▶ [EXERCISE DESCRIPTION] Scan the records for the word "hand". Return each line where it is found.

▶ [INFORMATION GIVEN]

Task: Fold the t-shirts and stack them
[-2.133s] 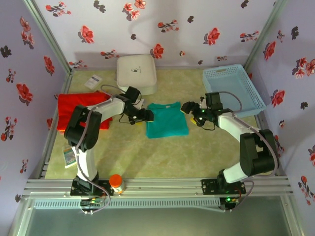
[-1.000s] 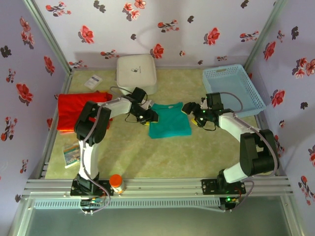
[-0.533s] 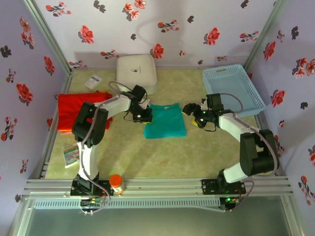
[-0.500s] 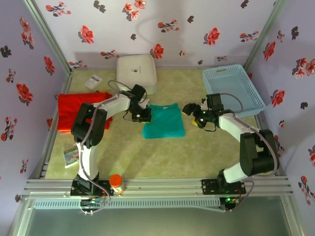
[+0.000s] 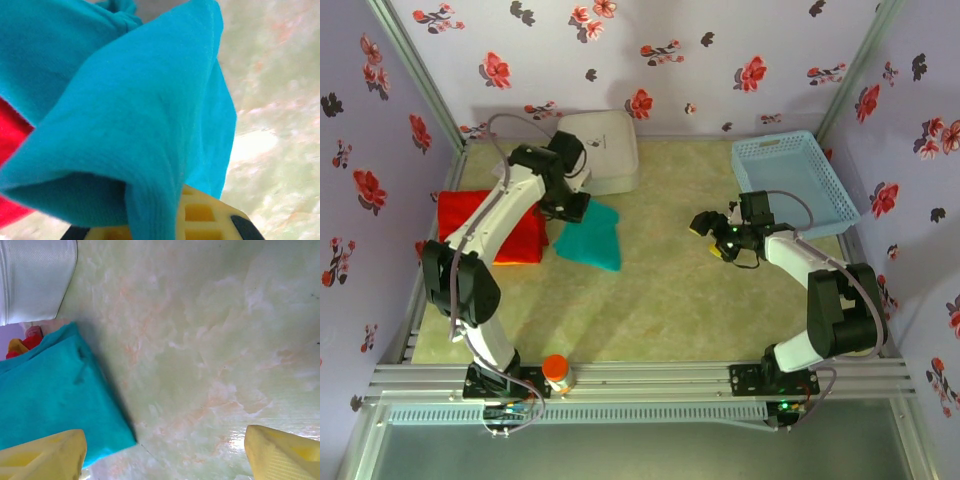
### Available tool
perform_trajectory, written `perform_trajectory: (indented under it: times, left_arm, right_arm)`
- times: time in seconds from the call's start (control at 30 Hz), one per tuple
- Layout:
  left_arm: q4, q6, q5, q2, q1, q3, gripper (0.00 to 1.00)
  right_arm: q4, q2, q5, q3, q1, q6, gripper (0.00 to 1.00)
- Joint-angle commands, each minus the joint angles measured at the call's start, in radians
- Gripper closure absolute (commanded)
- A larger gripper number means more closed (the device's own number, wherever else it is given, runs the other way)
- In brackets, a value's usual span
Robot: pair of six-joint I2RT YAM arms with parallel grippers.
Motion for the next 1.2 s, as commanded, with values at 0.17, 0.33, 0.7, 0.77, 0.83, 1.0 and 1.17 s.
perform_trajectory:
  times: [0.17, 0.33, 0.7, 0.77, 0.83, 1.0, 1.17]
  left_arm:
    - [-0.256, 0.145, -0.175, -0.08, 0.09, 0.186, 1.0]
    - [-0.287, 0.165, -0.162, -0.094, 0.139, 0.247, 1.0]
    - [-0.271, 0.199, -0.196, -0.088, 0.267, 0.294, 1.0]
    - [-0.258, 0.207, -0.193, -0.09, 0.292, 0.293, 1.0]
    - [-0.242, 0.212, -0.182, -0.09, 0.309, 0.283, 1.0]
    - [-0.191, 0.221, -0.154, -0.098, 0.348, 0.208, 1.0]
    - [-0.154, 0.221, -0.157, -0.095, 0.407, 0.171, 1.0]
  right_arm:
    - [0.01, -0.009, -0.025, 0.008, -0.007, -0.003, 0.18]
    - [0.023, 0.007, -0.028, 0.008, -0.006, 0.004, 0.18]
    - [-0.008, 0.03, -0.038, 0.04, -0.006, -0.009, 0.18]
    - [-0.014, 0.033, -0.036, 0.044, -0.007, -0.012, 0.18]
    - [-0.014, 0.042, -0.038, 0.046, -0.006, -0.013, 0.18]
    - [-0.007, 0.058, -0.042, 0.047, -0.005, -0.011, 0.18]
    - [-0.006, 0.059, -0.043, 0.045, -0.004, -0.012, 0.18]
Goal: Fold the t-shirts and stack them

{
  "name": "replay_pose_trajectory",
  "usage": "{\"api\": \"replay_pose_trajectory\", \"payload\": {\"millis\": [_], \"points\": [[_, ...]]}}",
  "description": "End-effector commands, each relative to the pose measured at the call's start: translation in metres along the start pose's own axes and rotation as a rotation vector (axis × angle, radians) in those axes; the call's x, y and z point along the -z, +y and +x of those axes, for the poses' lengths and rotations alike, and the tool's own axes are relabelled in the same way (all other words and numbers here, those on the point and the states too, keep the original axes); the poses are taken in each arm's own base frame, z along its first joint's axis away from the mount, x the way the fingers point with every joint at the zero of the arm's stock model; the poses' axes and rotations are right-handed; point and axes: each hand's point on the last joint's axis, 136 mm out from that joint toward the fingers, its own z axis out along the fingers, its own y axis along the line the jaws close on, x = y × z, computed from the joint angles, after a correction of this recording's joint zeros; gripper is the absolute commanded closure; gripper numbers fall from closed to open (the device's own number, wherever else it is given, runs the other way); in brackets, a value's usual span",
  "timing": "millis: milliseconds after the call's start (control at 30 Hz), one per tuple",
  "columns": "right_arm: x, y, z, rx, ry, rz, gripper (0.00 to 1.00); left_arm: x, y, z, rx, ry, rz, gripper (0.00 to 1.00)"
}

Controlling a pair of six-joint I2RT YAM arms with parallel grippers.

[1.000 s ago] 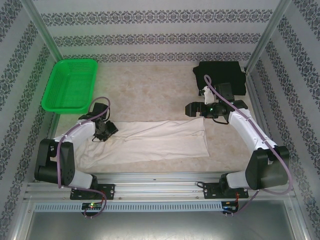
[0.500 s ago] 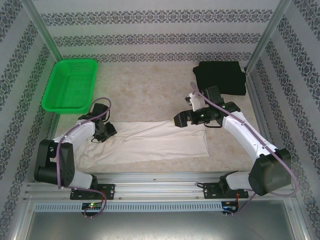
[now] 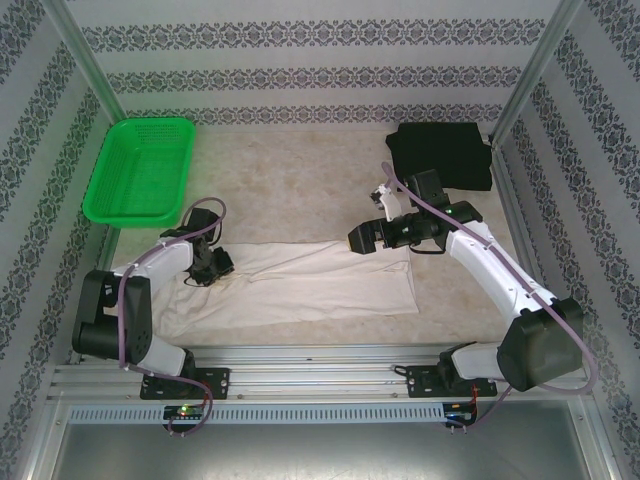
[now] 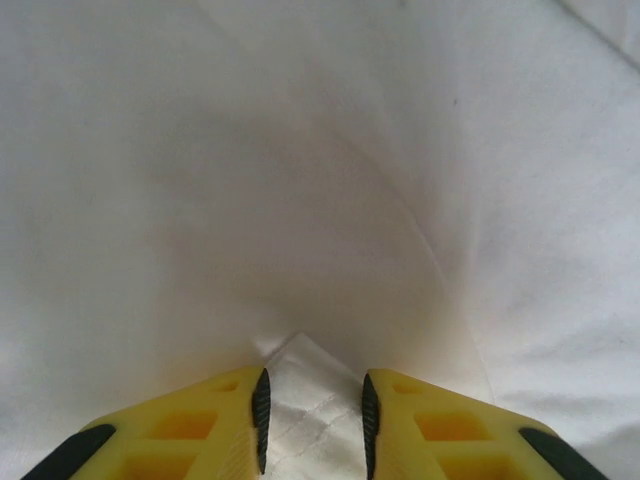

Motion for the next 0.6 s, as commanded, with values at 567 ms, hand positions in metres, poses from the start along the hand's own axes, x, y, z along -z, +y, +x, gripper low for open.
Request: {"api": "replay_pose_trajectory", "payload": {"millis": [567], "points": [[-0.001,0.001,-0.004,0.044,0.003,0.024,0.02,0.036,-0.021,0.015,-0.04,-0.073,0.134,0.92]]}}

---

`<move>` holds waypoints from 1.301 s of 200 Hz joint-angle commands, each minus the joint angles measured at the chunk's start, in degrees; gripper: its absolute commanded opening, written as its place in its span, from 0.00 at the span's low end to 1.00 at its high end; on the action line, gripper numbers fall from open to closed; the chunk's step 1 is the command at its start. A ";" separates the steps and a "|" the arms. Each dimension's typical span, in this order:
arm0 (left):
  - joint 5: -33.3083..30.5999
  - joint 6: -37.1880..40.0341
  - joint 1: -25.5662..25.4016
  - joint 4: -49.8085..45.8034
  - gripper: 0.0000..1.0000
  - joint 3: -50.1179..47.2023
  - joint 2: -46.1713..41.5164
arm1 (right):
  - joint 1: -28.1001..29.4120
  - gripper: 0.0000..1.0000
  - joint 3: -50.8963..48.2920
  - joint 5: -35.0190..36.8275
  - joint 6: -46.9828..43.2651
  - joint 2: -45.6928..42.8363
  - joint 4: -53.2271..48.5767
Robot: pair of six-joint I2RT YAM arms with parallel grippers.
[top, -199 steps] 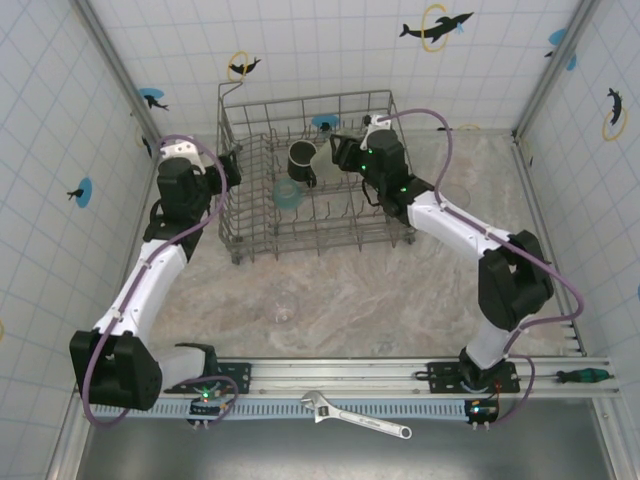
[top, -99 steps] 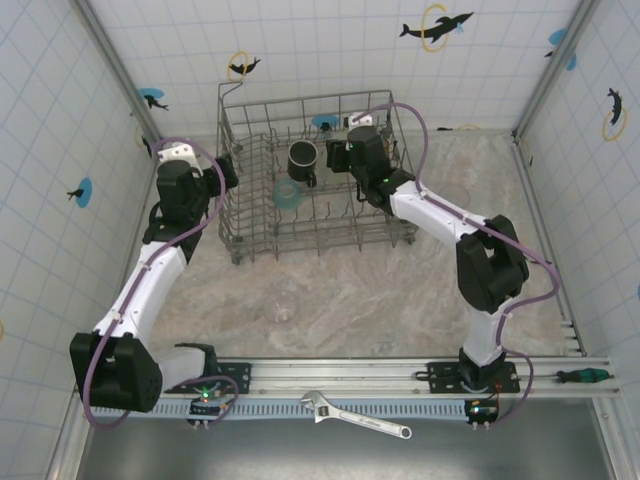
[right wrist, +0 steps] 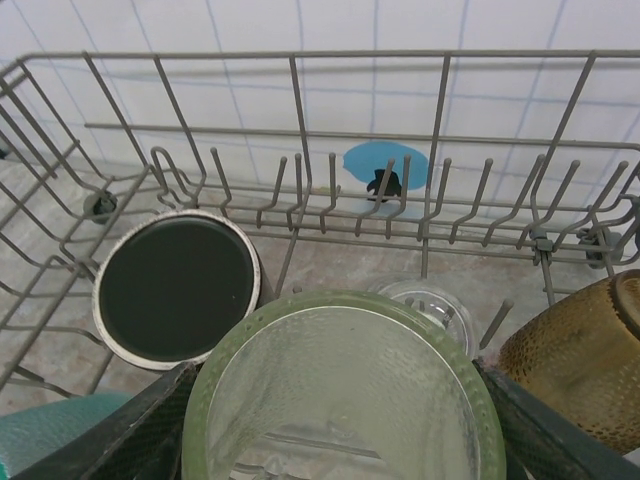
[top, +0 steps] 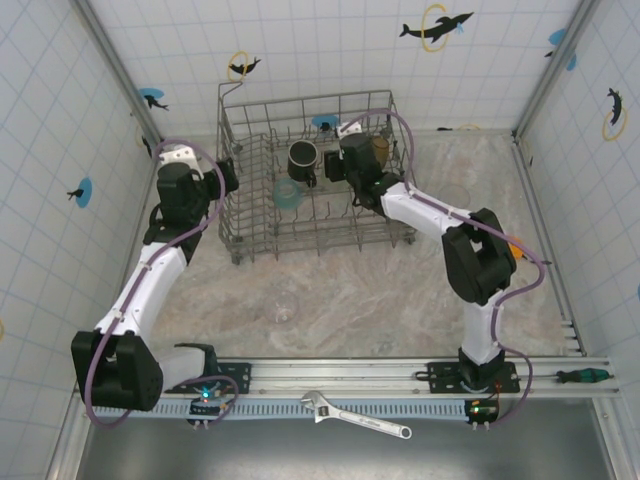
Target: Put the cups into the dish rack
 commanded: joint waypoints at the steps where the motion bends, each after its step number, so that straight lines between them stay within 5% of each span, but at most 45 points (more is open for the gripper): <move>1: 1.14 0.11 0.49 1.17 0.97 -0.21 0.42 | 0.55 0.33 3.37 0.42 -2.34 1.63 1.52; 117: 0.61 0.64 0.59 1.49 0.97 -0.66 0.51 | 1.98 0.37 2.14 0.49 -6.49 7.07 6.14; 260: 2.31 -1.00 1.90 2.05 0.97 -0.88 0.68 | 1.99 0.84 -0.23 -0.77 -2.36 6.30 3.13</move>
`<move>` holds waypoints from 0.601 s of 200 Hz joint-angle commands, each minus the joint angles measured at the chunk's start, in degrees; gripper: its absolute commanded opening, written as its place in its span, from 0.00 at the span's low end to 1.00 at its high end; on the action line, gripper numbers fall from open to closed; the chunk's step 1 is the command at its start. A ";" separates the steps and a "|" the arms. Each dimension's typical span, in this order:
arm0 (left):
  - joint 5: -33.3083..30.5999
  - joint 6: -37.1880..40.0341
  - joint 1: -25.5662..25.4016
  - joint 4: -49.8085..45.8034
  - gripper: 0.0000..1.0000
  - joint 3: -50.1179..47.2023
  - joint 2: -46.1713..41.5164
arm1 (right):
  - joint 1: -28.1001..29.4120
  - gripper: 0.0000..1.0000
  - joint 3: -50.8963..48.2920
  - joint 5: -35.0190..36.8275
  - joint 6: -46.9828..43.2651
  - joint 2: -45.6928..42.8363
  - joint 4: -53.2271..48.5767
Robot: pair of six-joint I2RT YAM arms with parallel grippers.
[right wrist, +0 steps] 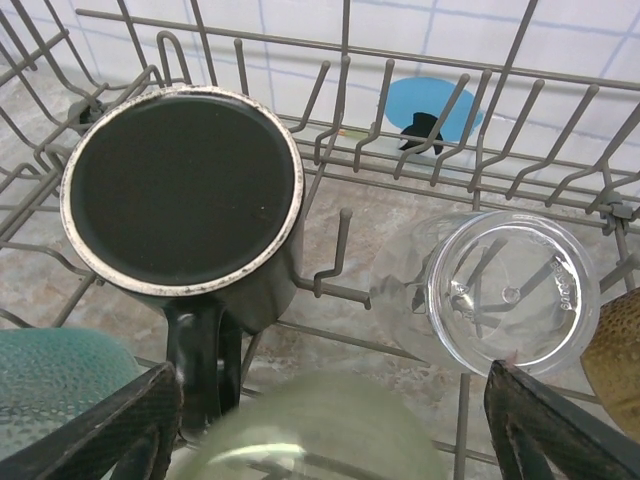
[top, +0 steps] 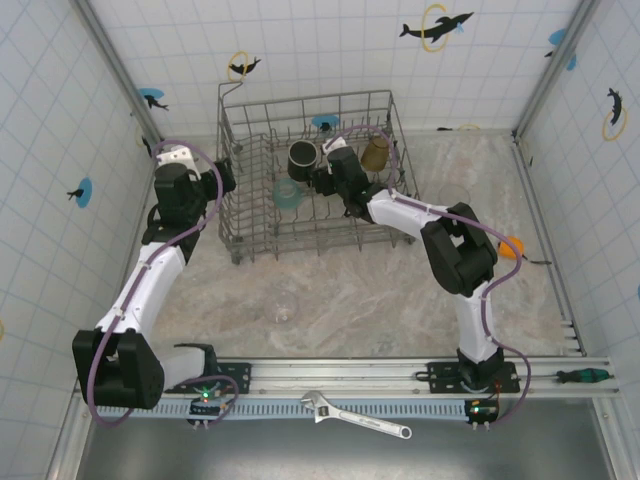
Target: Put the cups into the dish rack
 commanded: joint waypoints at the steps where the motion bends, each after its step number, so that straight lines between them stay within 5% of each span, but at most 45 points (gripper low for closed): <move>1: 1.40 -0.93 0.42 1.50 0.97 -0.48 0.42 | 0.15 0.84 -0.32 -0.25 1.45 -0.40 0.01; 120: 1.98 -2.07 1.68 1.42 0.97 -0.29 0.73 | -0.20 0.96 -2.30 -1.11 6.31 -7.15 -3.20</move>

▶ [WRITTEN ANSWER]
  "description": "End-effector commands, each relative to the pose measured at the call's start: translation in metres along the start pose's own axes and rotation as a rotation vector (axis × angle, radians) in those axes; the call's x, y and z point along the -z, +y and +x of those axes, for the poses' lengths and rotations alike, and the tool's own axes are relabelled in the same way (all other words and numbers here, those on the point and the states too, keep the original axes); the poses are taken in each arm's own base frame, z along its first joint's axis away from the mount, x the way the fingers point with every joint at the zero of the arm's stock model; the poses' axes and rotations are right-handed; point and axes: each hand's point on the last joint's axis, 136 mm out from that joint toward the fingers, its own z axis out along the fingers, its own y axis along the line the jaws close on, x = y × z, computed from the joint angles, after a correction of this recording's joint zeros; gripper is the absolute commanded closure; gripper numbers fall from closed to open (the device's own number, wherever else it is given, runs the other way); in brackets, a value's usual span",
Motion for the next 0.6 s, as commanded, with values at 567 ms, hand positions in metres, poses from the start along the hand's own axes, x, y, z along -z, +y, +x, gripper low for open.

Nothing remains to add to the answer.